#### [Problem to solve]
Once the images are set aside, print the remaining lines below exactly.

◇ ◇ ◇ ◇

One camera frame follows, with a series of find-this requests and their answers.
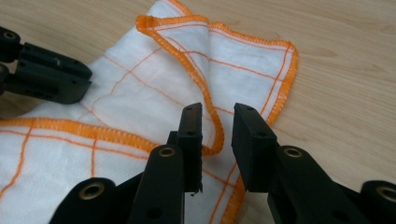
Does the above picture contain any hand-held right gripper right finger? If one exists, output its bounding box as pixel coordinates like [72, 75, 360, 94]
[231, 102, 372, 224]

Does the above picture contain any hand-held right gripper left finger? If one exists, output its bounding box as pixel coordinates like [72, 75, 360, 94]
[127, 102, 204, 224]

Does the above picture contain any white cloth with orange grid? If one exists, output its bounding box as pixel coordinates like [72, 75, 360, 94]
[0, 0, 301, 224]

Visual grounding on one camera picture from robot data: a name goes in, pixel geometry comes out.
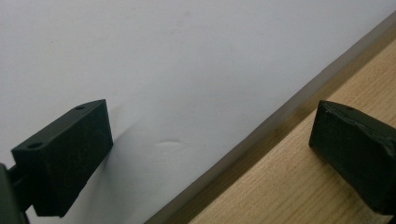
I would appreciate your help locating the white mat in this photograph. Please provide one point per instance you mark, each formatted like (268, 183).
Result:
(193, 68)

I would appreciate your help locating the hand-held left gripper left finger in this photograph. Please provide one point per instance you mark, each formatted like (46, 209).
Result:
(65, 155)

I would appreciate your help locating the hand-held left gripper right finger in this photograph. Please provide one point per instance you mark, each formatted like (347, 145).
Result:
(358, 152)

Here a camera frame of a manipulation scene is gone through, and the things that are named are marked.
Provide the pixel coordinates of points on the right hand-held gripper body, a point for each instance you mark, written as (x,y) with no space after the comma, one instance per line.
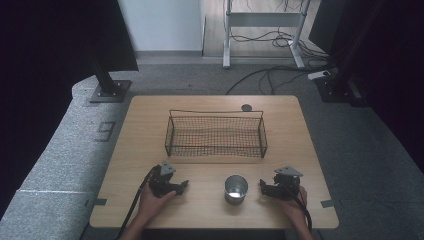
(286,186)

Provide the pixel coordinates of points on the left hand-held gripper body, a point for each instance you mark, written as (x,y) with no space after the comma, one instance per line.
(160,185)

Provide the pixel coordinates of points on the person's left hand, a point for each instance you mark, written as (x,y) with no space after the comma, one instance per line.
(151,203)

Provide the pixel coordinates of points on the person's right hand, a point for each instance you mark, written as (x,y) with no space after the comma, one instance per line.
(294,208)

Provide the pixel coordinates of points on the silver metal cup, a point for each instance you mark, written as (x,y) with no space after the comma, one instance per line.
(236,190)

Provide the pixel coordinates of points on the grey tape strip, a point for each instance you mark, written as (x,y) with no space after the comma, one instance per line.
(100,201)
(327,203)

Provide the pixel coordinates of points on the grey floor tape marking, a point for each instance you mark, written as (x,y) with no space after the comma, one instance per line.
(106,131)

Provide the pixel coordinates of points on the grey round table grommet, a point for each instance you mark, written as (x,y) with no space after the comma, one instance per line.
(246,107)

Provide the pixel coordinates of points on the white power strip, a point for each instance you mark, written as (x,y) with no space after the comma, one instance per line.
(318,75)

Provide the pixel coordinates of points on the dark curtain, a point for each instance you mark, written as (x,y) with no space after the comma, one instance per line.
(393,66)
(43,66)

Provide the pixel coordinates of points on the black stand with base plate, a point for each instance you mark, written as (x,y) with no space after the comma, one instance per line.
(336,88)
(108,86)

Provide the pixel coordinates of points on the white metal desk frame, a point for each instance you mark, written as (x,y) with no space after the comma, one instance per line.
(263,19)

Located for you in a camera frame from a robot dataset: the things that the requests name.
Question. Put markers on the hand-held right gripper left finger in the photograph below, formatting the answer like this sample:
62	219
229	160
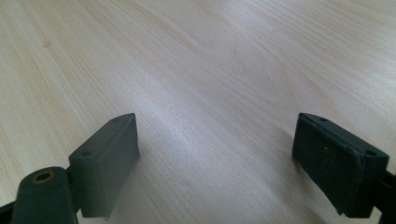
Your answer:
102	168

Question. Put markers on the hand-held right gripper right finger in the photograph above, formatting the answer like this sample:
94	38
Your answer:
334	168

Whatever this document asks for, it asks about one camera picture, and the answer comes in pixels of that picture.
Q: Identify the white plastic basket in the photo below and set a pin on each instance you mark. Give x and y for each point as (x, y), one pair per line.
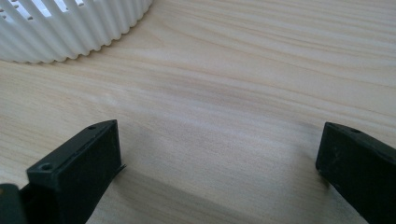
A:
(62, 37)

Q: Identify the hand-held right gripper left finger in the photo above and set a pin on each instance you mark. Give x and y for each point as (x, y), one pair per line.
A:
(77, 168)

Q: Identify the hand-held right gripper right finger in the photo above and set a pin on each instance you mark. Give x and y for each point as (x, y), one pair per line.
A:
(361, 168)

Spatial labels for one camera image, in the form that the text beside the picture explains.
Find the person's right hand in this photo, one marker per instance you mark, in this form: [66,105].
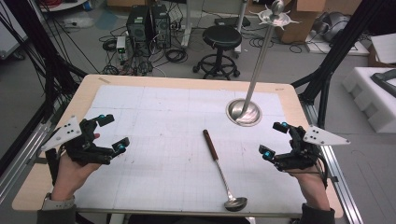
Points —
[311,186]

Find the black round stool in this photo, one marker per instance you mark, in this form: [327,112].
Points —
[221,37]

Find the silver metal stand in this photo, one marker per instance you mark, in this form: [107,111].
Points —
[258,68]

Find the white metal post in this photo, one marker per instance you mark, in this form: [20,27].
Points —
[187,21]
[242,18]

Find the small white electronic box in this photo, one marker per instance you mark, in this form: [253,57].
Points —
[121,45]

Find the dark curved object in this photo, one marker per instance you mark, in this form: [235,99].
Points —
[384,81]

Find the white foam block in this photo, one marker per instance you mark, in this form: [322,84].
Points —
[370,102]

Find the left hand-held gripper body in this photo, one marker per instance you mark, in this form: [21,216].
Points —
[90,149]

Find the white flat board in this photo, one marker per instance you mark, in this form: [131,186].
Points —
[385,48]

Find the grey wristwatch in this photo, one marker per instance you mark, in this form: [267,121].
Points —
[59,203]

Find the grey rounded device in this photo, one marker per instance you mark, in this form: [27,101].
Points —
[334,26]

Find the black metal frame strut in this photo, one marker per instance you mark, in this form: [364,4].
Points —
[46,62]
[339,46]

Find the aluminium rail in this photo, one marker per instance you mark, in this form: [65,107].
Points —
[18,168]
[339,186]

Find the person's left hand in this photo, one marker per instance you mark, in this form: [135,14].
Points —
[73,177]

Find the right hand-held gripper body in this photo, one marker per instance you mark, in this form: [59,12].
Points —
[303,152]

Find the black computer tower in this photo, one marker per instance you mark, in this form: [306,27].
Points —
[161,26]
[138,28]

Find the white grid mat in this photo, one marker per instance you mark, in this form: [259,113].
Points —
[171,109]

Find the brown cardboard box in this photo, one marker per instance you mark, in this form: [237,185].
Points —
[299,21]

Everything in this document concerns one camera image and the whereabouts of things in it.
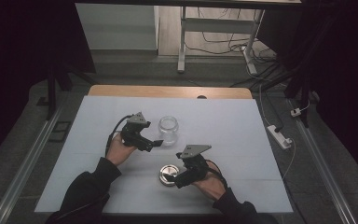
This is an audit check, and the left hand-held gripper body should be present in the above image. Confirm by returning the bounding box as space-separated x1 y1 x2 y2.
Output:
119 111 152 147

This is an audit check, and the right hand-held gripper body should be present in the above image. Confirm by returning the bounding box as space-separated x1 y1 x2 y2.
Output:
175 144 213 183

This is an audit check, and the round silver metal lid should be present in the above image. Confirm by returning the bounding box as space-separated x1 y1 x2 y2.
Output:
158 164 181 188

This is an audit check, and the clear glass jar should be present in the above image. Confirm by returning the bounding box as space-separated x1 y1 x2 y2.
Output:
158 115 180 147

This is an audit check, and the person's right hand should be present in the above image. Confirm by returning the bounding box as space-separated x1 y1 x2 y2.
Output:
192 169 227 201

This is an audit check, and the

◇ ◇ ◇ ◇

#### [Response area]
One camera frame follows, with a series of find-this requests and their answers.
Does the above picture contain any hand-held right gripper right finger? If one exists, output its bounding box as pixel coordinates like [72, 75, 360, 94]
[231, 102, 372, 224]

Does the above picture contain any hand-held right gripper left finger? If one exists, output its bounding box as pixel coordinates like [72, 75, 360, 94]
[127, 102, 204, 224]

Does the above picture contain any white cloth with orange grid? If one exists, output its bounding box as pixel coordinates like [72, 75, 360, 94]
[0, 0, 301, 224]

Visual grounding on one camera picture from robot data: a name goes in, pixel geometry comes out.
I would appreciate your help locating the white mat in this photograph. Please provide one point per instance you mark, each formatted like (268, 183).
Result:
(193, 68)

I would appreciate your help locating the hand-held left gripper left finger in this photograph. Please provide one point per instance you mark, each formatted like (46, 209).
Result:
(65, 155)

I would appreciate your help locating the hand-held left gripper right finger in this photograph. Please provide one point per instance you mark, each formatted like (347, 145).
Result:
(358, 152)

Here a camera frame of a manipulation scene is gone through, and the things that are named are marked.
Provide the pixel coordinates of points on the right hand-held gripper body, a point for each instance you mark, written as (x,y) with no space after the comma, one instance per line.
(286,186)

Provide the pixel coordinates of points on the left hand-held gripper body, a point for each instance you mark, written as (x,y) with no space after the comma, one instance per line.
(160,185)

Provide the pixel coordinates of points on the person's left hand, a point for each instance you mark, written as (x,y) with no space after the comma, one instance per line.
(151,203)

Provide the pixel coordinates of points on the person's right hand, a point for each instance you mark, written as (x,y) with no space after the comma, one instance per line.
(294,208)

Provide the pixel coordinates of points on the silver metal cup, a point for each instance you mark, written as (x,y) with no space after the comma, one instance per line.
(236,190)

Provide the pixel coordinates of points on the grey tape strip, a point for each instance you mark, written as (x,y) with no space after the comma, one instance per line.
(100,201)
(327,203)

Provide the pixel coordinates of points on the grey floor tape marking, a point for each instance you mark, written as (x,y) with no space after the comma, one instance per line.
(106,131)

Provide the pixel coordinates of points on the grey round table grommet, a point for each instance you mark, written as (x,y) with no space after the comma, one instance per line.
(246,107)

Provide the pixel coordinates of points on the white power strip, a point for each instance you mark, written as (x,y) with no space after the comma, one instance per line.
(318,75)

Provide the pixel coordinates of points on the dark curtain, a point for each instance you mark, written as (x,y) with no space after the comma, one instance per line.
(393,66)
(43,66)

Provide the pixel coordinates of points on the black stand with base plate, a point for each instance you mark, written as (x,y) with no space after the comma, one instance per line.
(336,88)
(108,86)

Provide the pixel coordinates of points on the white metal desk frame, a point for each instance you mark, written as (x,y) with no space after the comma, one instance per line.
(263,19)

Located for you in a camera frame from a robot dataset: the things that the requests name.
Question. Put markers on the hand-held right gripper left finger in the photograph below, formatting the answer like this sample:
62	219
229	160
Your answer:
102	168

Question. Put markers on the hand-held right gripper right finger in the photograph above, formatting the answer like this sample:
94	38
Your answer:
334	168

Whatever this document asks for, it asks about one camera picture, and the answer comes in pixels of that picture.
Q: Identify the white plastic basket in the photo below and set a pin on each instance you mark. Give x and y for each point as (x, y), one pair per line.
A:
(62, 37)

Q: Identify the hand-held right gripper left finger in the photo above and set a pin on each instance you mark. Give x and y for each point as (x, y), one pair per line.
A:
(77, 168)

Q: Identify the hand-held right gripper right finger in the photo above and set a pin on each instance you mark. Give x and y for each point as (x, y), one pair per line.
A:
(361, 168)

Spatial labels for one camera image, in the form that the text beside the picture explains.
Find the person's right hand in this photo, one marker per instance you mark, in this form: [66,105].
Points —
[311,186]

Find the black round stool in this photo, one marker per instance you mark, in this form: [327,112].
Points —
[221,37]

Find the silver metal stand in this photo, one marker per instance you mark, in this form: [107,111].
Points —
[258,68]

Find the white metal post in this photo, one marker per instance you mark, in this form: [20,27].
Points —
[187,21]
[242,18]

Find the small white electronic box in this photo, one marker per instance you mark, in this form: [253,57].
Points —
[121,45]

Find the dark curved object in this photo, one marker per instance you mark, in this form: [235,99].
Points —
[384,81]

Find the white foam block in this photo, one marker per instance you mark, in this form: [322,84].
Points —
[370,102]

Find the left hand-held gripper body in this photo, one marker per instance you mark, in this form: [21,216].
Points —
[90,149]

Find the white flat board in this photo, one marker per instance you mark, in this form: [131,186].
Points —
[385,48]

Find the grey wristwatch in this photo, one marker per instance you mark, in this form: [267,121].
Points —
[59,203]

Find the grey rounded device in this photo, one marker per instance you mark, in this form: [27,101].
Points —
[334,26]

Find the black metal frame strut in this photo, one marker per instance you mark, in this form: [364,4].
Points —
[46,62]
[339,46]

Find the aluminium rail in this photo, one marker per instance you mark, in this form: [65,107].
Points —
[18,168]
[339,186]

Find the person's left hand in this photo, one marker per instance you mark, in this form: [135,14].
Points —
[73,177]

Find the right hand-held gripper body in this photo, one marker per instance you mark, in this form: [59,12].
Points —
[303,152]

Find the black computer tower in this photo, one marker per instance you mark, in this form: [306,27].
Points —
[161,26]
[138,28]

Find the white grid mat in this photo, one marker per instance you mark, in this form: [259,113].
Points —
[171,109]

Find the brown cardboard box in this photo, one marker per instance you mark, in this form: [237,185].
Points —
[299,21]

Everything in this document concerns one camera image and the whereabouts of things in it.
This is an audit check, and the left hand-held gripper body should be present in the above image. Confirm by returning the bounding box as space-separated x1 y1 x2 y2.
Output:
119 111 152 147

This is an audit check, and the right hand-held gripper body should be present in the above image. Confirm by returning the bounding box as space-separated x1 y1 x2 y2.
Output:
175 144 213 183

This is an audit check, and the round silver metal lid should be present in the above image. Confirm by returning the bounding box as space-separated x1 y1 x2 y2.
Output:
158 164 181 188

This is an audit check, and the clear glass jar should be present in the above image. Confirm by returning the bounding box as space-separated x1 y1 x2 y2.
Output:
158 115 180 147

This is an audit check, and the person's right hand should be present in the above image. Confirm by returning the bounding box as space-separated x1 y1 x2 y2.
Output:
192 169 227 201

This is an audit check, and the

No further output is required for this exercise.